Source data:

%%

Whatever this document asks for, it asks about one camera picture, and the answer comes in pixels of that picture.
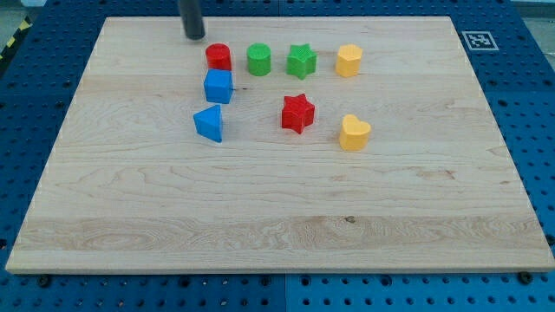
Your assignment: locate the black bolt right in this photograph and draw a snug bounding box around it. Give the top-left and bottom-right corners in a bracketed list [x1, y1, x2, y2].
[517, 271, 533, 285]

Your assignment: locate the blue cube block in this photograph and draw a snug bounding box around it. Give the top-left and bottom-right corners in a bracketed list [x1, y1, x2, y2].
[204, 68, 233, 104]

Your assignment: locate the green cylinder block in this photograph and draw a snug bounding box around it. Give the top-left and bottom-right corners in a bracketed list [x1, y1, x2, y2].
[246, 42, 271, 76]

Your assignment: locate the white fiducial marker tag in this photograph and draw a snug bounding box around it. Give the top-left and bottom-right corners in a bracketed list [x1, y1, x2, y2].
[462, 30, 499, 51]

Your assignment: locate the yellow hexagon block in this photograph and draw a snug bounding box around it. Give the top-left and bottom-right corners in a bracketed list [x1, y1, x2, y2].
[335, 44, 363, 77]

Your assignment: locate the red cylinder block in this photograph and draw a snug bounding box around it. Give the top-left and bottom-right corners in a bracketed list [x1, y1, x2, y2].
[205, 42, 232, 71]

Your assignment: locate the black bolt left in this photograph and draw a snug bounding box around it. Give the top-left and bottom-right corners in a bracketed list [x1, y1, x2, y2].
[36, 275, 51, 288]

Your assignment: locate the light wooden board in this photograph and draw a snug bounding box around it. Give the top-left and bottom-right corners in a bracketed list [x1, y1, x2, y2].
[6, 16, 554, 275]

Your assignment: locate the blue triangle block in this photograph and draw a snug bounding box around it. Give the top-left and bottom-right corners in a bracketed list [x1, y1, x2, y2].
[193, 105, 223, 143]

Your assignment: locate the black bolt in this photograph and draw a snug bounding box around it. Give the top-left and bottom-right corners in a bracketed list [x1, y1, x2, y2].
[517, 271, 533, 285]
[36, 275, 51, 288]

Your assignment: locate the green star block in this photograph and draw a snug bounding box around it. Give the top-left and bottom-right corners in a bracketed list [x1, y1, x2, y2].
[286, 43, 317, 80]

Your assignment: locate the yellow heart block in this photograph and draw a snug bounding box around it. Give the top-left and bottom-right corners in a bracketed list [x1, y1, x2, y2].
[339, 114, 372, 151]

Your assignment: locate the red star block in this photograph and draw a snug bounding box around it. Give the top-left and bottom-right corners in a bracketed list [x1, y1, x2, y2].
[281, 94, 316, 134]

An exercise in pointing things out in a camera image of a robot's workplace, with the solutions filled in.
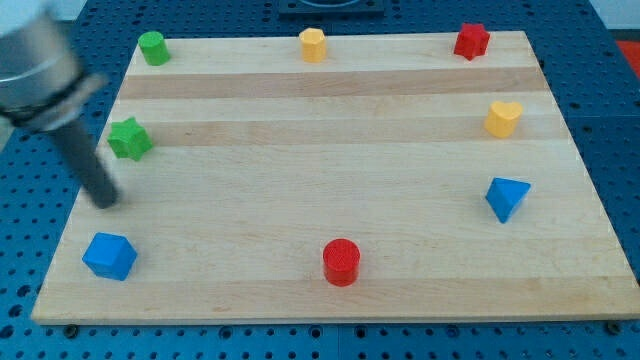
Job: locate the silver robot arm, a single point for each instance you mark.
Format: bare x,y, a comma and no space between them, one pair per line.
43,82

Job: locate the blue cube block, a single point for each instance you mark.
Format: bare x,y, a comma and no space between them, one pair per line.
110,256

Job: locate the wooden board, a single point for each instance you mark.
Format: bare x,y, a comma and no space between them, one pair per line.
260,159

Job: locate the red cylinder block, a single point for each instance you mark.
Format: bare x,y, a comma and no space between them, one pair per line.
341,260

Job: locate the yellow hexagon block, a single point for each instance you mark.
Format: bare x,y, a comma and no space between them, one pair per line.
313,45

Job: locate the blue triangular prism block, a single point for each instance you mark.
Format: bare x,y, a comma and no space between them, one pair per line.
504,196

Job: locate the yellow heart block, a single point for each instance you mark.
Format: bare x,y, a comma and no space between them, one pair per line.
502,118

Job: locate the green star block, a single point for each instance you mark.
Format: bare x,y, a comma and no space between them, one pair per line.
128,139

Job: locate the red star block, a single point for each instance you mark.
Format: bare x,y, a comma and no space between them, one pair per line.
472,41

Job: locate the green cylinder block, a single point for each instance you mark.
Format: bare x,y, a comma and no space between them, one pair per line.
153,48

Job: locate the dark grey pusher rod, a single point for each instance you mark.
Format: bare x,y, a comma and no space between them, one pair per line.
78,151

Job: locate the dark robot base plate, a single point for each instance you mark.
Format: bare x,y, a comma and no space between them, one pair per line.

%%

- _Your assignment_
For the string "camera", filter the data and copy out each line where it occurs.

- _Finished exercise_
Whatever this document asks for, it asks about one camera picture, and the answer comes in pixels of that picture.
An exercise in pointing things out in a camera image of a robot's workplace, with the solutions filled in.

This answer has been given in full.